Ein Teil des Aufwandes ergibt sich dadurch, dass der Index 1..24 sein soll statt der "eleganteren" 0..23.

Ein weiterer Teil des Aufwandes ergibt sich daraus, dass ich die Aufgabenstellung verallgemeinert habe (z.B. Onkel Dagobert hatte sich Flexibilität in der Stellenzahl gewünscht): die verwendeten Zeichen beschränken sich nicht mehr auf 1..n, sondern dürfen n beliebige Zeichen sein (Ziffern, GrossBuchstaben, KleinBuchstaben, Sonderzeichen, das alles beliebig durcheinander gemischt, jedoch maximal n=9 Zeichen).

Und nicht zuletzt, vor der eigentlichen Berechnung werden die beiden AufrufParameter der Funktion geprüft.
- Ist die Anzahl der verwendeten bzw. zu verwendenden Zeichen zulässig (n=2..9)?
- Enthält die vorgegebene Liste der zu verwendenden bzw. der verwendeten Zeichen unzulässige Wiederholungen?
- (Nur bei 'Berechnung der Permutation aus dem Index') Ist der vorgegebene Index bei der gewählten Anzahl Zeichen zulässig?
- (Nur bei 'Berechnung des Index aus der Permutation') Passt die vorgegebene Permutation bezüglich des Zeichensatzes zur vorgegebenen Liste der verwendeten Zeichen?

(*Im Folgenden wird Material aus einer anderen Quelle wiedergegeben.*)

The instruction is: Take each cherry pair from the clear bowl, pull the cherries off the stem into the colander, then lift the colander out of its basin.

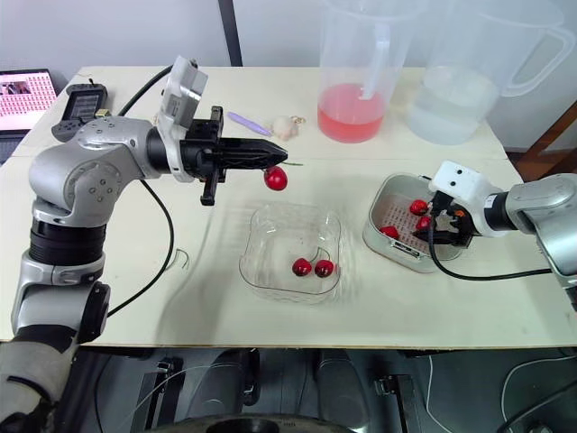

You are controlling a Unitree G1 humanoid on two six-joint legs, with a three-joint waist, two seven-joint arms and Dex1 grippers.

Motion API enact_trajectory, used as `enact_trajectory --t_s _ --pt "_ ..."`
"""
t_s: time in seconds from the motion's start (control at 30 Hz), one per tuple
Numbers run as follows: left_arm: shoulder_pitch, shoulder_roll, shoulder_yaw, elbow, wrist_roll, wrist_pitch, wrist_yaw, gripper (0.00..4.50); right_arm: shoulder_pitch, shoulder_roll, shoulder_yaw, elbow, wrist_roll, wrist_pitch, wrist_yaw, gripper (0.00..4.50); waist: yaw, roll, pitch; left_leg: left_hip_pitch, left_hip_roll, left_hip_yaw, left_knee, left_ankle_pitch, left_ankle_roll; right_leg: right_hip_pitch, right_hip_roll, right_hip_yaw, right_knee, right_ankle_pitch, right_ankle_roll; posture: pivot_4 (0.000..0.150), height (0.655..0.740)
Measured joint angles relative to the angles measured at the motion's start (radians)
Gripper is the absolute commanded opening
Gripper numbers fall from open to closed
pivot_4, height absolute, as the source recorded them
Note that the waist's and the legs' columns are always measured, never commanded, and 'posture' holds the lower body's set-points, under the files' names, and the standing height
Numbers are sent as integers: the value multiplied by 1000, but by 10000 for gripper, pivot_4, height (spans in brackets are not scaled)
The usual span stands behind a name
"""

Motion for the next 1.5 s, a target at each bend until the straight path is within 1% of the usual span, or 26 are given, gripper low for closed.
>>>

Ein schönes RWE **) wünscht

Heinileini

*) : inklusives(!) Oder.

**) : Nein, nicht RotWeissEssen und auch nicht RheinischWestfälischeElektrizitätswerke, sondern RestWochenEnde.


----------



## PN/DP (13 März 2022)

Thomas_v2.1 schrieb:


> Das einzige was ich bisher aus diesen Thread sinnvoll mitgenommen habe ist, dass VBA noch schlimmer ist als Perl, und ich habe schon einiges in Perl programmiert.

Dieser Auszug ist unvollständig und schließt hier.